いつも美紀から声をかけてもらうのだが、英一もかなり友達の気分になっていた。


グエル公園は、石の回廊とかもごちゃごちゃで、とにかく凄いと思った。

有名なトカゲの噴水とかも見て回った。

やはり、ガウデイは宇宙人だと改めて思った。


今日も歩き通しで、結構な歩数を稼いでいる。

ツアーの中には、足の悪い老人も数人いるが、何とかツアーのお客さん同士で手をつないだりして助け合っている。

コロナ以降、海外旅行人数が減ったらしい。コロナが終わって数年たっても旅行客は以前の様に、回復していない様だ。
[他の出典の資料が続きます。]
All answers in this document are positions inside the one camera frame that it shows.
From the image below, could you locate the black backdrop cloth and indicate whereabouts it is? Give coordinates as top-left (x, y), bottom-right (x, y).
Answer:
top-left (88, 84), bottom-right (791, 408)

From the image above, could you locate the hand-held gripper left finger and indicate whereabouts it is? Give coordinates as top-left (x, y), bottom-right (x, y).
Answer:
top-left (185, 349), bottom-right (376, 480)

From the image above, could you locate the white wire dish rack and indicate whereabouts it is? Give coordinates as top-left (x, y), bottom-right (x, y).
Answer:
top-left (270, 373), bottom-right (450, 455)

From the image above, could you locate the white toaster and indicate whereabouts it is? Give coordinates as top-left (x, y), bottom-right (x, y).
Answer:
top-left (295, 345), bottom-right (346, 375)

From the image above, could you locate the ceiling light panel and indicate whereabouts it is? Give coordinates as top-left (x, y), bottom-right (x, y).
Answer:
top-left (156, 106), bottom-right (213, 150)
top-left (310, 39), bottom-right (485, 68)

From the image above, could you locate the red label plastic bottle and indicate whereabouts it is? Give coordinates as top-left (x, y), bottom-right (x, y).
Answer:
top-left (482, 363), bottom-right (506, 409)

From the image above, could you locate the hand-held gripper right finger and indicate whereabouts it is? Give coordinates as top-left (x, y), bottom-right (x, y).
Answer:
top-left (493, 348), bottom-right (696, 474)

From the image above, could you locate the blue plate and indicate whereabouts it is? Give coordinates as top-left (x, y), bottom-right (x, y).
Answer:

それは単純に、庶民は高い旅行代金を捻出できないのだ。


日本は、今や格差社会が出来て、一部の人だけお金持ちなのだ。

全体的には日本は不景気になってしまった。

日本では、失われた30年と簡単に言われているが、30年はあまりにも長すぎる。

40歳の人が70歳になってしまう。人生の損失だ。不甲斐ない政治家や天下り先しか考えていない官僚のせいで、あまりにも無駄な30年が過ぎてしまった。

私は、バブル期も経験したので、多少は世の中の浮き沈みも知っている。

例えば、社会人になった22歳が30年過ぎると52歳となって、大学の子供などいると一番お金が必要な世代なので、経済的に厳しい状況が理解できる。

大学へのお金は、私も厳しかった。

今は、給料が全く上がらなくて、社会保険料などが毎年増えて行くので、実質の手取りがどんどん減って行く。
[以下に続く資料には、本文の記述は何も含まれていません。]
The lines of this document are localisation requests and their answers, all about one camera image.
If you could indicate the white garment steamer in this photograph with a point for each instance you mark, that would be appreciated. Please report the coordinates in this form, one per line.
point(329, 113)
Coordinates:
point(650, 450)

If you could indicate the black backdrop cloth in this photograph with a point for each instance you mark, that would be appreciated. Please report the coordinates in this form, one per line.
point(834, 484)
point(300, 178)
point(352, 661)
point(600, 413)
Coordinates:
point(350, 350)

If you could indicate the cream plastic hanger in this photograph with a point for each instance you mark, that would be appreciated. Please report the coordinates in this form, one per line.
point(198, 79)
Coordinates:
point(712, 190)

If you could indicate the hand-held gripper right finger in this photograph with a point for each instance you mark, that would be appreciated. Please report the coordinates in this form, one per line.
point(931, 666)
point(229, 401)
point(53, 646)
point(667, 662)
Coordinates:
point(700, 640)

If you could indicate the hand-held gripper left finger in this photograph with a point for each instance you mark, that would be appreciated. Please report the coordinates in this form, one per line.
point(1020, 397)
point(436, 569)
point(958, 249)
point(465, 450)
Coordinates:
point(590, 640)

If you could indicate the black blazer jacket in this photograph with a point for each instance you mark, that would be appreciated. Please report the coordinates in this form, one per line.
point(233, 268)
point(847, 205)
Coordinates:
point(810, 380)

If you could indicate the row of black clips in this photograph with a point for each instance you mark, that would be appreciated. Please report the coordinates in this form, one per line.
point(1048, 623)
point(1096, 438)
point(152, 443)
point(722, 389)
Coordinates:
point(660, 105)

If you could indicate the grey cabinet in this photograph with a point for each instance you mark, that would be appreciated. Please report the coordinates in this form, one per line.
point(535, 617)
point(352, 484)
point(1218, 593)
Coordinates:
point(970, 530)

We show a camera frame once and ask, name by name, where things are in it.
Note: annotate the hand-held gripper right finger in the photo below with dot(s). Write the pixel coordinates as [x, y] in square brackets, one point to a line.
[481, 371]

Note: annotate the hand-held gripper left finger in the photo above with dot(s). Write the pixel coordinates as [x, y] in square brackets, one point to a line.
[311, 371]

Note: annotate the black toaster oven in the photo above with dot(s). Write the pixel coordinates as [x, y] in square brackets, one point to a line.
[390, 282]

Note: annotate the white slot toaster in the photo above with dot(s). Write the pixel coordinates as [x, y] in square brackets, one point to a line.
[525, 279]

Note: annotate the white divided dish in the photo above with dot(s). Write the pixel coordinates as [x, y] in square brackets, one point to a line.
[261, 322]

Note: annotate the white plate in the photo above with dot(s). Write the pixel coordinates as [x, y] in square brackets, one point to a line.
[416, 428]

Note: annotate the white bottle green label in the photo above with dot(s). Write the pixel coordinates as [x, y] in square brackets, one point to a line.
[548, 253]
私は、何度も海外旅行をしていると外国の発展など、経済況が良く解るのだ。

北欧3国にも行ったけど、洗練されていて実に素晴らしかった。30年で発展したのだ。スイスでは、電気自動車だけ、通行が可能の街もあって驚いた。


お隣の中国、韓国にも追い抜かされてしまった。身近な韓国ドラマなど見ていてもソウルの街の風景が、30年で変わって行くのだ。

日本の政治家は、税金で外国旅行して問題となっているが、一体何を見て何を学んでいるのか、とても残念でならない。

もうこの国はダメだと、憂いでいるのは私だけなのか?


日本でお金を持っているのは、もはや老人しかいないらしい。

60歳以上限定の海外ツアーもあるくらい、老人はお金を持っていて使っているのだ。


バスの中で、そんなことを考えながら次の観光地に向かった。

バスは、バルセロナからモンセラート修道院に移動した。くねくねと曲がりくねった坂道を登り、約90分かけて着いた。
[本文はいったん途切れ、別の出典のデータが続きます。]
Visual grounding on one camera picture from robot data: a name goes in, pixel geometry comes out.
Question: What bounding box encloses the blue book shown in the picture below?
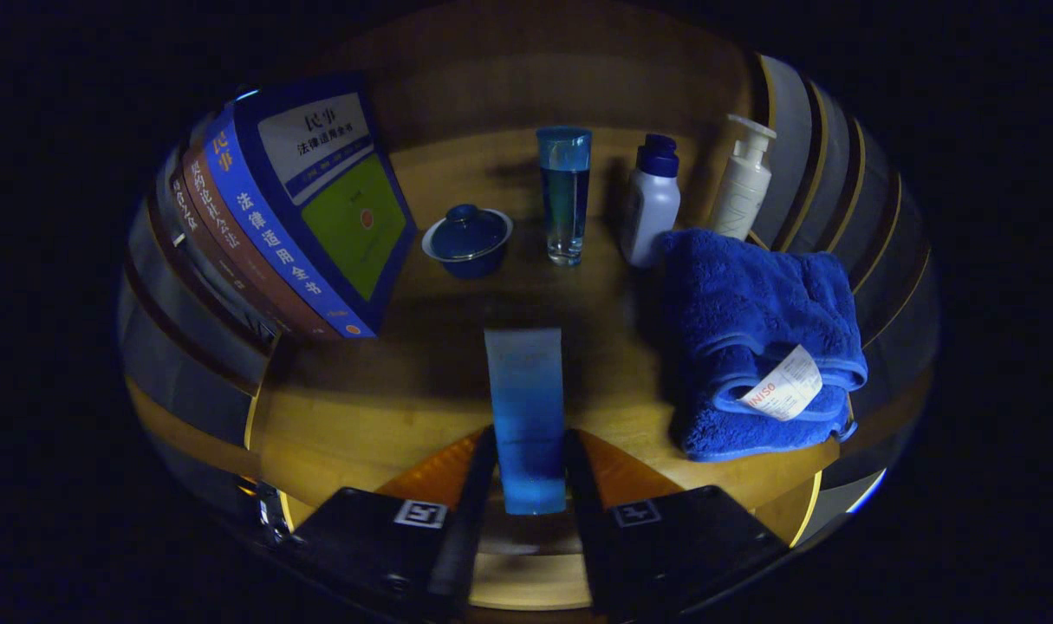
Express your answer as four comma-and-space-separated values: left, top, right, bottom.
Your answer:
201, 76, 419, 339

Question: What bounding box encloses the white pump bottle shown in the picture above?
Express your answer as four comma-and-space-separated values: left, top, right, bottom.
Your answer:
708, 114, 777, 241

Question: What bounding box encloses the wooden countertop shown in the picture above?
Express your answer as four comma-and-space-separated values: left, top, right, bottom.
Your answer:
249, 127, 848, 512

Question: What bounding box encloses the wooden cabinet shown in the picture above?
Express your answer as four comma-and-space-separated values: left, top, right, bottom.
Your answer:
119, 0, 939, 612

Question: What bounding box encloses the blue lidded teacup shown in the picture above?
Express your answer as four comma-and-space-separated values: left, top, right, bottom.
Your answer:
421, 204, 515, 280

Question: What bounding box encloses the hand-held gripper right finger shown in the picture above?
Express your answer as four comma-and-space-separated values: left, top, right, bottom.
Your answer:
563, 428, 791, 621

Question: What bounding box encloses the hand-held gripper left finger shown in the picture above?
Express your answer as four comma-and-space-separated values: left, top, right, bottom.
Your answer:
288, 425, 498, 621

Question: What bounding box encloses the tall blue glass bottle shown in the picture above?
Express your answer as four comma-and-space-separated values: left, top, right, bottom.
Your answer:
536, 127, 593, 267

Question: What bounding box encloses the blue tube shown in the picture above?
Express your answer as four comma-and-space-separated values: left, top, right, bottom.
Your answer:
483, 327, 569, 517

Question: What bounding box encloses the reddish brown book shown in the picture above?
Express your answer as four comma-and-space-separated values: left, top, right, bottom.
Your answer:
182, 143, 341, 341

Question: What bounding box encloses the folded blue towel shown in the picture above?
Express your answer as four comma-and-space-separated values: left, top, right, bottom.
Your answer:
660, 228, 869, 463

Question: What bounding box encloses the dark brown book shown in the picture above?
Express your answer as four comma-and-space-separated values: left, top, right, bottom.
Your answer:
169, 169, 284, 339

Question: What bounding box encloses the white bottle blue cap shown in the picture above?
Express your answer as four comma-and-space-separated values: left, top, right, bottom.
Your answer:
621, 133, 681, 268

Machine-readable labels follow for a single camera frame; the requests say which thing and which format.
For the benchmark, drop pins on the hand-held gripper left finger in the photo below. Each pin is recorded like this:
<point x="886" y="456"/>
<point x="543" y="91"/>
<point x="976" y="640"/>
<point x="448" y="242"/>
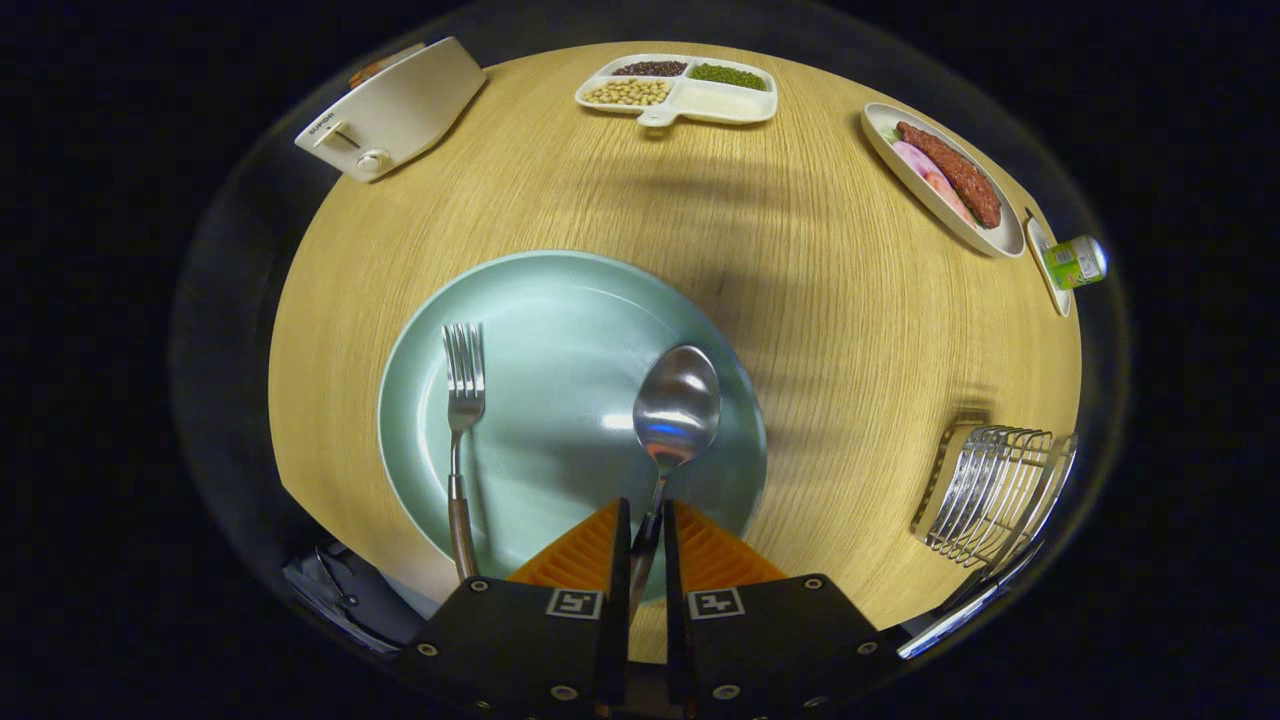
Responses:
<point x="618" y="570"/>

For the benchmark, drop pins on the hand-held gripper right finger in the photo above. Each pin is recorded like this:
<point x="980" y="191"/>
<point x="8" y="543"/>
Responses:
<point x="675" y="570"/>

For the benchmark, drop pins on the brown toast slice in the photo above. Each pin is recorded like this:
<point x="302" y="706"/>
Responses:
<point x="375" y="68"/>

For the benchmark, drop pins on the small white square coaster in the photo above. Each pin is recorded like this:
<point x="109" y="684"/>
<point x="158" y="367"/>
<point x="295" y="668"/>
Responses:
<point x="1040" y="245"/>

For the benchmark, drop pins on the green label metal bottle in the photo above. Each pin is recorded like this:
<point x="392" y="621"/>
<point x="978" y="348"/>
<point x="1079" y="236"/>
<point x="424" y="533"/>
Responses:
<point x="1075" y="263"/>

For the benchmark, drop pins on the white flat panel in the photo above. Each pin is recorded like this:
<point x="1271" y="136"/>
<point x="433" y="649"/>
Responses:
<point x="960" y="610"/>

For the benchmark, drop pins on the pile of yellow soybeans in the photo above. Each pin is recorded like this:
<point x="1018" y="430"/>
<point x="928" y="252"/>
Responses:
<point x="628" y="93"/>

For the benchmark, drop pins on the beige round dinner plate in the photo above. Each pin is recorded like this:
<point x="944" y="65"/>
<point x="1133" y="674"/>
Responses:
<point x="1005" y="238"/>

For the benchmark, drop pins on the pile of green beans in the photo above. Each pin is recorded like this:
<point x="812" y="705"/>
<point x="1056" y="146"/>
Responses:
<point x="728" y="76"/>

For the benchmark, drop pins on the white divided dish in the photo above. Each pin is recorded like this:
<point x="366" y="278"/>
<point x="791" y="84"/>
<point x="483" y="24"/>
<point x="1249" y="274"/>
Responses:
<point x="720" y="100"/>

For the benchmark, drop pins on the brown steak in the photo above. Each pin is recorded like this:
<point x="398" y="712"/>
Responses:
<point x="955" y="175"/>

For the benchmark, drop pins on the pale pink ham slice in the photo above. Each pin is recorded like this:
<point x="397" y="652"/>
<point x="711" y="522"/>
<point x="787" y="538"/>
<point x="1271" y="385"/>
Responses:
<point x="912" y="157"/>

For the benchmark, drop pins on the pile of dark red beans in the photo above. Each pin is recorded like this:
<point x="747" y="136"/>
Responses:
<point x="650" y="68"/>

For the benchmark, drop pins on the light green round plate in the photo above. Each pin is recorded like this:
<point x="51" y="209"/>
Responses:
<point x="560" y="330"/>

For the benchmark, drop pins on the white toaster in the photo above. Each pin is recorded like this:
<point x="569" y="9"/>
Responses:
<point x="400" y="110"/>

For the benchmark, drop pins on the salmon pink ham slice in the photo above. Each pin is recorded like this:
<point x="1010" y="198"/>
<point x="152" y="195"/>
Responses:
<point x="948" y="197"/>

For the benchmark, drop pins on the dark grey object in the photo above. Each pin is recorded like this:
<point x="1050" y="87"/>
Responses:
<point x="350" y="600"/>
着いて左下を見たら駅があって、ここはケーブルカーでも来られる様だ。


モンセラット山の上に作った修道院であるが、宗教的な教育の建物は、まあ何処の国もだいたい山の上にある様だ。

建物の上に、ごつごつした巨大な石があって、その大きな石に囲まれて守られている様に修道院があった。岩山に怖いくらいに圧倒されそうになるけど、何かいい雰囲気の修道院だった。

中に入って美紀と目が合ったけど、修道院の中は静かに移動した。


暗く狭い回廊を歩いて、一番奥の所まで見学した。一番奥の高いところに着いて、奇跡が起きると言われている、「黒いマリア像に」礼拝して、少し触れて振り返って下を見ると教会の椅子が小さく並んで見えた。

日本の神社で言えば、一番奥に祀ってある神様を見る感じだ。

修道院の回廊を一周歩いて、表に出ると空気がひんやりしていた。

再び、バスに乗ってバルセロナに戻り、ホテルで宿泊。